While it remains difficult to estimate how many Bangladeshis are leaving for Pakistan, the trend has grown in recent years. “I am not obligated to tell you how many [Bangladeshis] are fighting for TTP,” says TTP’s Haider.

Bangladeshi police say they have identified dozens who are currently in Pakistan. “We have been able to identify 25 to 30 people who are currently in Pakistan and fighting,” says SP Afroz. Most of this recruitment, experts and security officials add, tends to take place online and often involves misinterpretation of religious edicts.

Dr Tawhidul Haque, a criminologist and associate professor at the University of Dhaka, says the involvement of Bangladeshi youth in militant organisations has been rising in recent years. “And they are now doing these things online, where they face less risk,” he adds.

Hasan Al Mahmud, who has been reporting on militancy in Bangladesh for years, says this trend of people from Bangladesh going to Pakistan to join militant organisations started in 2023. “They are constantly trying to recruit newcomers by misinterpreting religion,” he tells Eos.

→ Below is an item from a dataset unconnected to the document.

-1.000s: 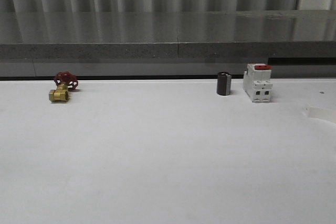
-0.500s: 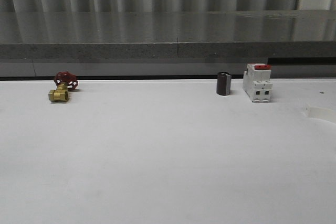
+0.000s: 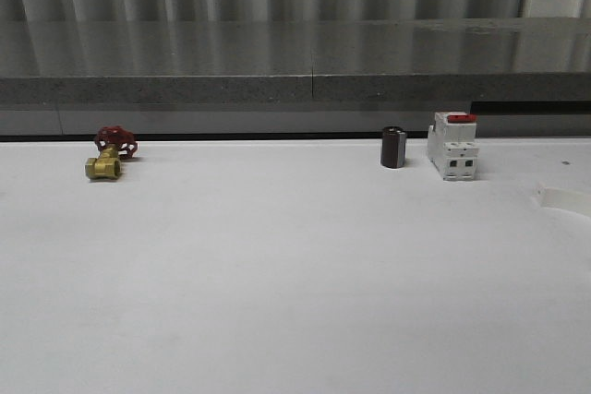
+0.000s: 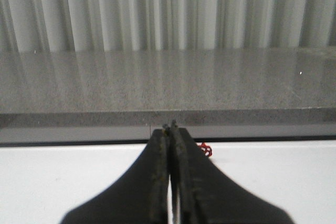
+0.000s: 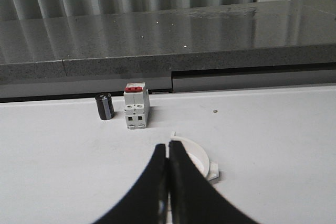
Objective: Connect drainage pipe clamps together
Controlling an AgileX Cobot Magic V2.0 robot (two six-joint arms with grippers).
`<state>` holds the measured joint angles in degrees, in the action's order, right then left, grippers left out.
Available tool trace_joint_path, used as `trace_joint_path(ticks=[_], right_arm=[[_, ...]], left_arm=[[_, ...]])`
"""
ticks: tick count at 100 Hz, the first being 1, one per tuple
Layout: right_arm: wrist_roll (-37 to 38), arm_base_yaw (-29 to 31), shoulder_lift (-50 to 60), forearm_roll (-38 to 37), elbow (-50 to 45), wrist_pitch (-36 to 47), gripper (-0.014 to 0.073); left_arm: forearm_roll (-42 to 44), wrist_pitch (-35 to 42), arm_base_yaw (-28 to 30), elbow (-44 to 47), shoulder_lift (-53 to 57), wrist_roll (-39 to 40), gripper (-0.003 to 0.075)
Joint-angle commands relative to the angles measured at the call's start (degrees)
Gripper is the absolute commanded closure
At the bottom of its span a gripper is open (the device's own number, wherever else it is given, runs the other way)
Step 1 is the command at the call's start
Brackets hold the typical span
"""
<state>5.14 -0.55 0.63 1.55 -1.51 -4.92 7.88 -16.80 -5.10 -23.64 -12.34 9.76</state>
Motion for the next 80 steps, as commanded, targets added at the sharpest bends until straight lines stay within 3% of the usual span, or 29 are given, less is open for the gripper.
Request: trace_joint_path(ticks=[1,17,55,67,80], right_arm=[[-0.52,-0.07,1.16,-0.05,0.84,4.92,0.0711],[-0.52,-0.07,1.16,-0.05,0.84,4.92,0.0711],[-0.52,-0.07,1.16,-0.05,0.84,4.92,0.0711],[-0.52,-0.07,1.16,-0.05,0.84,4.92,0.0711],[-0.52,-0.07,1.16,-0.05,0.84,4.92,0.0711]], left_arm=[[-0.8,-6.23,-0.22,-8.98,-6.96,0.56,0.074],[-2.89,-19.94,-0.22,-19.02,-18.21,0.56,0.074],[-4.59,-22.47,-0.22,-21.27,-33.67,0.56,0.0723],[-4.59,-23.27,-0.22,-21.27,-36.21,0.56,0.0571],[-4.69,-23.97,-0.22,-21.27,-37.99,0.56,0.0267]])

Bangladesh police say that they have been cracking down on such activities and are keeping a close watch. “In recent years, we have identified at least a hundred people who were planning to go to Pakistan to engage in militancy,” says SP Afroz. “We stopped them.”

Bangladesh’s militant pipeline to Pakistan

Ratan Dhali’s father, Anwar Dhali, is an autorickshaw driver in Gopalganj district in southwestern Bangladesh. PHOTO: DAWN

MOTIVATING FACTORS

For experts in Bangladesh, their fellow citizens fighting against a Muslim-majority country like Pakistan represents an unusual development. “In history, people from Bangladesh have gone to fight in many countries for various reasons,” says Mubashar Hasan, the political analyst. “But going to Pakistan to fight against the Pakistani government is a new and surprising development,” he adds.

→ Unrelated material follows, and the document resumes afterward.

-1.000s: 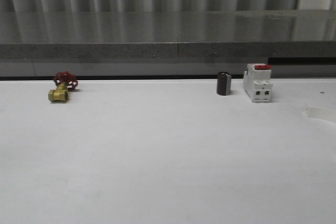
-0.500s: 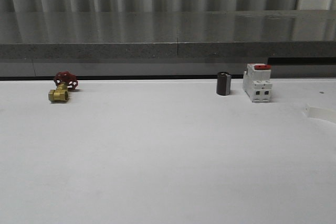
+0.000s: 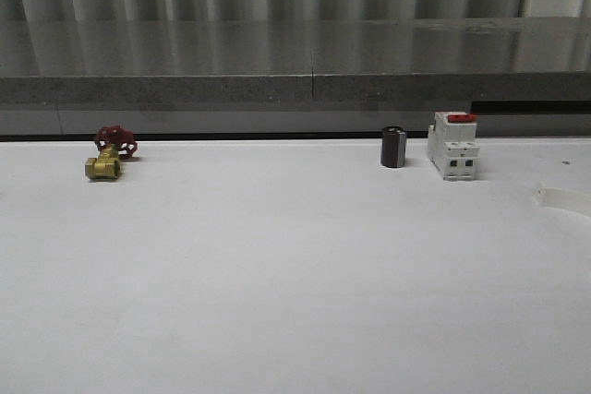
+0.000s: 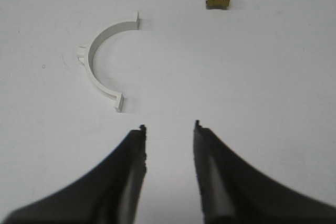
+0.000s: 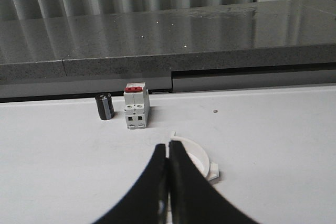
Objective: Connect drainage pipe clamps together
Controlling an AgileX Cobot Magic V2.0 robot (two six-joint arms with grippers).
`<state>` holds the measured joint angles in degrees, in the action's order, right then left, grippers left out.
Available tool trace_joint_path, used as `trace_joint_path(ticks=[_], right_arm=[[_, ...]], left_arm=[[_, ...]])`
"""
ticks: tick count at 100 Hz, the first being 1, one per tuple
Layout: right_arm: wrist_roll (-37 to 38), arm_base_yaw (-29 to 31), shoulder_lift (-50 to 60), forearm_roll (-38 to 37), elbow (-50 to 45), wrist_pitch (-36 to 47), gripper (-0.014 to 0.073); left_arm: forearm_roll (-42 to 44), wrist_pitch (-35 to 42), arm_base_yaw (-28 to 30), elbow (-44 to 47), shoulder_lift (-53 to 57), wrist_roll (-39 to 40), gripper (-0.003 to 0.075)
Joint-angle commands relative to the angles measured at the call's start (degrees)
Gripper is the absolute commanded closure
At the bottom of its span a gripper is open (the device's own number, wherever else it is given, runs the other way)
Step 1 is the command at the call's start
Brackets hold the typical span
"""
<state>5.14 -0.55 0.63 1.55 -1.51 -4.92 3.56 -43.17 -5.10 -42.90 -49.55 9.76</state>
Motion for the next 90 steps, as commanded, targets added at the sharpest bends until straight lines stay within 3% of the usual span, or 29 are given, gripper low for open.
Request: trace_joint_path(ticks=[1,6,13,37,52,78,90], right_arm=[[-0.52,-0.07,1.16,-0.05,0.84,4.92,0.0711],[-0.52,-0.07,1.16,-0.05,0.84,4.92,0.0711],[-0.52,-0.07,1.16,-0.05,0.84,4.92,0.0711],[-0.52,-0.07,1.16,-0.05,0.84,4.92,0.0711],[-0.52,-0.07,1.16,-0.05,0.84,4.92,0.0711],[-0.52,-0.07,1.16,-0.05,0.84,4.92,0.0711],[-0.52,-0.07,1.16,-0.05,0.84,4.92,0.0711]], left_arm=[[-0.37,2.51,-0.22,-2.01,-0.85,0.56,0.0251],[-0.27,2.51,-0.22,-2.01,-1.26,0.56,0.0154],[1.12,2.65,-0.22,-2.01,-2.03,0.56,0.01],[2.26,0.91,-0.11,-7.53,-12.56,0.56,0.0099],[2.26,1.04,3.71,-13.7,-22.39,-0.07,0.0099],[-2.39,0.4,12.02,-24.04,-38.86,-15.15,0.0099],[-3.11,0.54,14.5,-27.25,-45.16,-16.96,0.0099]])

Haider, the TTP spokesperson in Pakistan, says these young men are fighting to establish Islamic rule in Pakistan. “Although India and Pakistan were divided in 1947 based on the two-nation theory, Islamic rule was never truly established in Pakistan,” he says. “Our main goal is to establish Islamic rule in Pakistan.”

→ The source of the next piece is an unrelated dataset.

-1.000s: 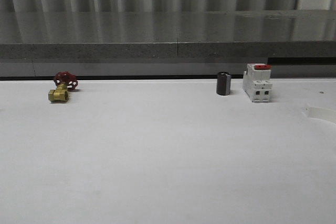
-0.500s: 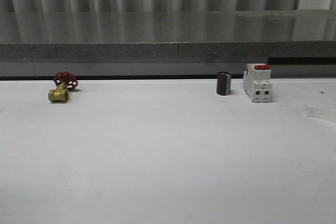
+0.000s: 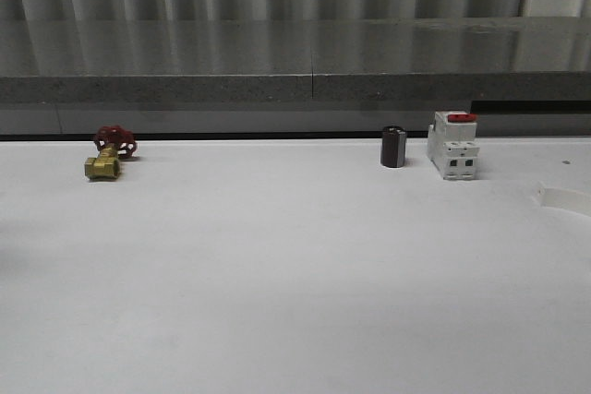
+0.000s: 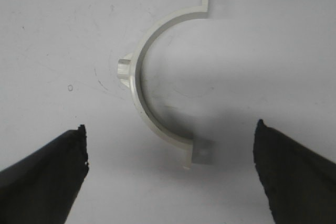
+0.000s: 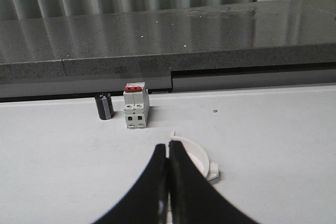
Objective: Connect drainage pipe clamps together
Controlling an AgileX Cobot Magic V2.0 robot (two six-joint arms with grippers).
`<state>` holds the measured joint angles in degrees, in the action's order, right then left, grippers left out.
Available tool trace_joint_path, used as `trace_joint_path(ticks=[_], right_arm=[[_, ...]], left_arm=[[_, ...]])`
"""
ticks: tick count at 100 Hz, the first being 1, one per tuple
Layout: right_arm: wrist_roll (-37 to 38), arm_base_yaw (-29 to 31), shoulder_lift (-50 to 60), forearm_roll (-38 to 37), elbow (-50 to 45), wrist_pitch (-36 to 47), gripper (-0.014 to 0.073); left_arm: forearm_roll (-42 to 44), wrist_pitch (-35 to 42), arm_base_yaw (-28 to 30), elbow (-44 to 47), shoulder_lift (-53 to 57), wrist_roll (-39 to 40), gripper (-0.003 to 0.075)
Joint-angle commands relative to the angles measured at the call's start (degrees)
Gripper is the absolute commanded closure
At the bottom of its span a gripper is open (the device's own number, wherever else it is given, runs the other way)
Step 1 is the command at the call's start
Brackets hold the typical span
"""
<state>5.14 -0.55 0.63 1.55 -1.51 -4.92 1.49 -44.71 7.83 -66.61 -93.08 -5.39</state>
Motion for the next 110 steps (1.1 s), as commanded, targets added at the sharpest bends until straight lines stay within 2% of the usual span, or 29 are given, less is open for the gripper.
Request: trace_joint_path(ticks=[1,36,76,93,110], right_arm=[[-0.52,-0.07,1.16,-0.05,0.84,4.92,0.0711],[-0.52,-0.07,1.16,-0.05,0.84,4.92,0.0711],[-0.52,-0.07,1.16,-0.05,0.84,4.92,0.0711],[-0.52,-0.07,1.16,-0.05,0.84,4.92,0.0711],[-0.52,-0.07,1.16,-0.05,0.84,4.92,0.0711]], left_arm=[[-1.03,2.32,1.7,-3.69,-2.29,-1.82,0.0099],[-2.07,4.15,3.96,-9.46,-15.29,-5.93,0.0099],[-5.58,5.02,3.96,-12.22,-19.75,-8.72,0.0106],[-5.58,5.02,3.96,-12.22,-20.12,-8.72,0.0234],[-5.58,4.58,3.96,-12.22,-20.12,-8.72,0.0442]])
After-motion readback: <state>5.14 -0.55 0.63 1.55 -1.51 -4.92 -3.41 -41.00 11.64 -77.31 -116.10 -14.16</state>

Mamunul Haque, an Islamic scholar and the joint secretary-general of Hefazat-i-Islam Bangladesh — one of the country’s largest Islamic organisations — rejects this reasoning. He says his organisation strongly advises against leaving Bangladesh to wage an armed war against another Islamic state. “Islam does not support this either,” he tells Eos.

But religious condemnation alone may not deter recruits who have already been radicalised — both online and offline. Dr Haque, the criminologist, says radicalised individuals lose their capacity for critical thinking. “They can’t think about things logically,” he says. “They simply follow whatever instructions they’re given.”

MILITANCY IN BANGLADESH

While Bangladesh has largely suppressed domestic militant activity in recent years, the emergence of citizens fighting abroad suggests extremist networks have adapted — recruiting online and sending fighters to foreign conflicts.

On July 5, 2025, an officer from the Intelligence Branch of Bangladesh’s Anti-Terrorism Unit filed a case with Savar police station in Dhaka, naming six people and their unidentified associates, confirms Savar police station’s officer-in-charge, Mohammad Jewel Mia. “The case, filed under the Anti-Terrorism Act, accuses them of conspiring against another country by attempting to disrupt and destabilise its public security on behalf of the TTP, as well as sharing extremist content,” Mia tells Eos.

Law enforcement agencies in Bangladesh also arrested two people on charges of being involved with the TTP, also in July this year. The case file states that some Bangladeshi youths, inspired by the ideology of the TTP, are attempting to establish an Islamic Sharia-based regime in Pakistan by travelling to Afghanistan.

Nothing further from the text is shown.